Your task is to reproduce, exactly and only, the lines running from the line containing "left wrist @" to the end of the data below, both included.

## SOURCE MATERIAL

* * * *

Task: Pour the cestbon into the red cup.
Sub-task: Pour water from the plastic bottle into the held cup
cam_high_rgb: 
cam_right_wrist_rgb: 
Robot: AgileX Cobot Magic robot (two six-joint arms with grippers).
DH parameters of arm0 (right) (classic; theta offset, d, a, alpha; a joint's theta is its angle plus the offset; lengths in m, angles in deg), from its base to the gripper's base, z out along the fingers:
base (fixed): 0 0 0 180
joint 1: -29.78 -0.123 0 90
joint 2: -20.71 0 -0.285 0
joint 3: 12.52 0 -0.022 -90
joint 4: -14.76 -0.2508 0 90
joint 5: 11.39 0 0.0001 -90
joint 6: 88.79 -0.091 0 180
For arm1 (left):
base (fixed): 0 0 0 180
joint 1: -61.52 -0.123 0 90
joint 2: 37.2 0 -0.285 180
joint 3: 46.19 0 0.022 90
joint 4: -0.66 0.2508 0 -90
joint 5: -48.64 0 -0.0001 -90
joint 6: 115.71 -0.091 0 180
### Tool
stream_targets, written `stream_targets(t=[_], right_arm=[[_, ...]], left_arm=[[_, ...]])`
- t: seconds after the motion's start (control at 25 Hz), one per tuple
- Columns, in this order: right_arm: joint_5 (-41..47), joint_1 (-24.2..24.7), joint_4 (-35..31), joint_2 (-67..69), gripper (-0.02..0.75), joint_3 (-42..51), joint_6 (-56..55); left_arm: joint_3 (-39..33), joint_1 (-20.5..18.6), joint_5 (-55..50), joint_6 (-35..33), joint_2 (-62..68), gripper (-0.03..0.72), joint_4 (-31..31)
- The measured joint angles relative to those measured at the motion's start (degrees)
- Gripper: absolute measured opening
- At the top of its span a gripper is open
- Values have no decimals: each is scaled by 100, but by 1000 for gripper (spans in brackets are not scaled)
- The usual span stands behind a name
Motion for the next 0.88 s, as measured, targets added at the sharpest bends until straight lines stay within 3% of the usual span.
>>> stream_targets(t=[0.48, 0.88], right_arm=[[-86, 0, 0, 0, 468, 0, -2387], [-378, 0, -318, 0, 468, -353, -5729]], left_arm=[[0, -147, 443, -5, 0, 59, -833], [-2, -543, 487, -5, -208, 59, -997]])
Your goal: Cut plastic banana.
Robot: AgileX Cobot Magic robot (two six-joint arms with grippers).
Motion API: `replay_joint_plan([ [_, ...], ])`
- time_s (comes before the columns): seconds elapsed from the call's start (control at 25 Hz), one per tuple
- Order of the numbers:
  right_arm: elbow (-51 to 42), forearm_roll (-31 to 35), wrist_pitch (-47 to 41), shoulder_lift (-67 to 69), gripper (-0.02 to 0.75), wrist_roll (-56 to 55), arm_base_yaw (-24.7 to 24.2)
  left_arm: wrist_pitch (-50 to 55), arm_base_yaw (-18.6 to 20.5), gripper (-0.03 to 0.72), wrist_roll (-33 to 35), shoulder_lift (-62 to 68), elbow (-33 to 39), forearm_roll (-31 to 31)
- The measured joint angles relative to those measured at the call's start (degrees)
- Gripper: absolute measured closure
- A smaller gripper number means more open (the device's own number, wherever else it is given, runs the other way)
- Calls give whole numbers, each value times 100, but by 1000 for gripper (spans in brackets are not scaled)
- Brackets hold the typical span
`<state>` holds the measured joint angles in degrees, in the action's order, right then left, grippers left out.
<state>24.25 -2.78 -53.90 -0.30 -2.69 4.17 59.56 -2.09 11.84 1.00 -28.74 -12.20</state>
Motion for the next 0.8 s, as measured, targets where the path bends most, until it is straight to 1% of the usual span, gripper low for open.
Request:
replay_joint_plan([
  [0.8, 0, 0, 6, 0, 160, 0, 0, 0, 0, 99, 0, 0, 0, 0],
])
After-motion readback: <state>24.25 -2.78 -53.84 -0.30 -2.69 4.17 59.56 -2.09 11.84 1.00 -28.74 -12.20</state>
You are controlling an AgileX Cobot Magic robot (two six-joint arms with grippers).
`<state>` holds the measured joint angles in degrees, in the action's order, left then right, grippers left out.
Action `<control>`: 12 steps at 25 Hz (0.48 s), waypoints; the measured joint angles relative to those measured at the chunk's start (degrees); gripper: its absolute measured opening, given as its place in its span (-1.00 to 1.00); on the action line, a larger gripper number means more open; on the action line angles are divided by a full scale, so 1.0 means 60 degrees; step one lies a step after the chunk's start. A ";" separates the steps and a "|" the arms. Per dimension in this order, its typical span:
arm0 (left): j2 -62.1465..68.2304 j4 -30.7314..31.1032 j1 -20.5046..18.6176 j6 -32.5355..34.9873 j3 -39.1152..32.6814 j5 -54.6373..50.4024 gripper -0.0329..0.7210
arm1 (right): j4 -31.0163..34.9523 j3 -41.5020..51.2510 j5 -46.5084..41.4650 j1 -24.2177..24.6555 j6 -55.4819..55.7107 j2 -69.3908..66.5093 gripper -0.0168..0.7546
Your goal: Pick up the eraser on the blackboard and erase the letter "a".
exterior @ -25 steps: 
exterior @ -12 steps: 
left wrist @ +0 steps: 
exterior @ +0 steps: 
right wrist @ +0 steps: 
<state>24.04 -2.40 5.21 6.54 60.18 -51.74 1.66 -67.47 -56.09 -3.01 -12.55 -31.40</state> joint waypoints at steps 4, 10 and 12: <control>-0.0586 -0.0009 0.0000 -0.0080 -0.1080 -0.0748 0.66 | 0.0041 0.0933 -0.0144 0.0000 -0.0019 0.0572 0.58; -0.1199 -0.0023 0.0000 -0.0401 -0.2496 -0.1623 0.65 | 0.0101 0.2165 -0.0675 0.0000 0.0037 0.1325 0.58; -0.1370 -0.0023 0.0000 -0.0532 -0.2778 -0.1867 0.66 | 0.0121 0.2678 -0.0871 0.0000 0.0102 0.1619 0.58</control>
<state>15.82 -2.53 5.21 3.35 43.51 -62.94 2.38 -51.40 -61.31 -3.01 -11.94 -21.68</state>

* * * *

## ANSWER TO THIS PROBLEM
left wrist @ +0 steps: 
exterior @ +0 steps: 
right wrist @ +0 steps: 
<state>24.04 -2.40 5.21 6.54 60.18 -51.74 1.66 -67.47 -56.09 -3.01 -12.55 -31.40</state> joint waypoints at steps 4, 10 and 12: <control>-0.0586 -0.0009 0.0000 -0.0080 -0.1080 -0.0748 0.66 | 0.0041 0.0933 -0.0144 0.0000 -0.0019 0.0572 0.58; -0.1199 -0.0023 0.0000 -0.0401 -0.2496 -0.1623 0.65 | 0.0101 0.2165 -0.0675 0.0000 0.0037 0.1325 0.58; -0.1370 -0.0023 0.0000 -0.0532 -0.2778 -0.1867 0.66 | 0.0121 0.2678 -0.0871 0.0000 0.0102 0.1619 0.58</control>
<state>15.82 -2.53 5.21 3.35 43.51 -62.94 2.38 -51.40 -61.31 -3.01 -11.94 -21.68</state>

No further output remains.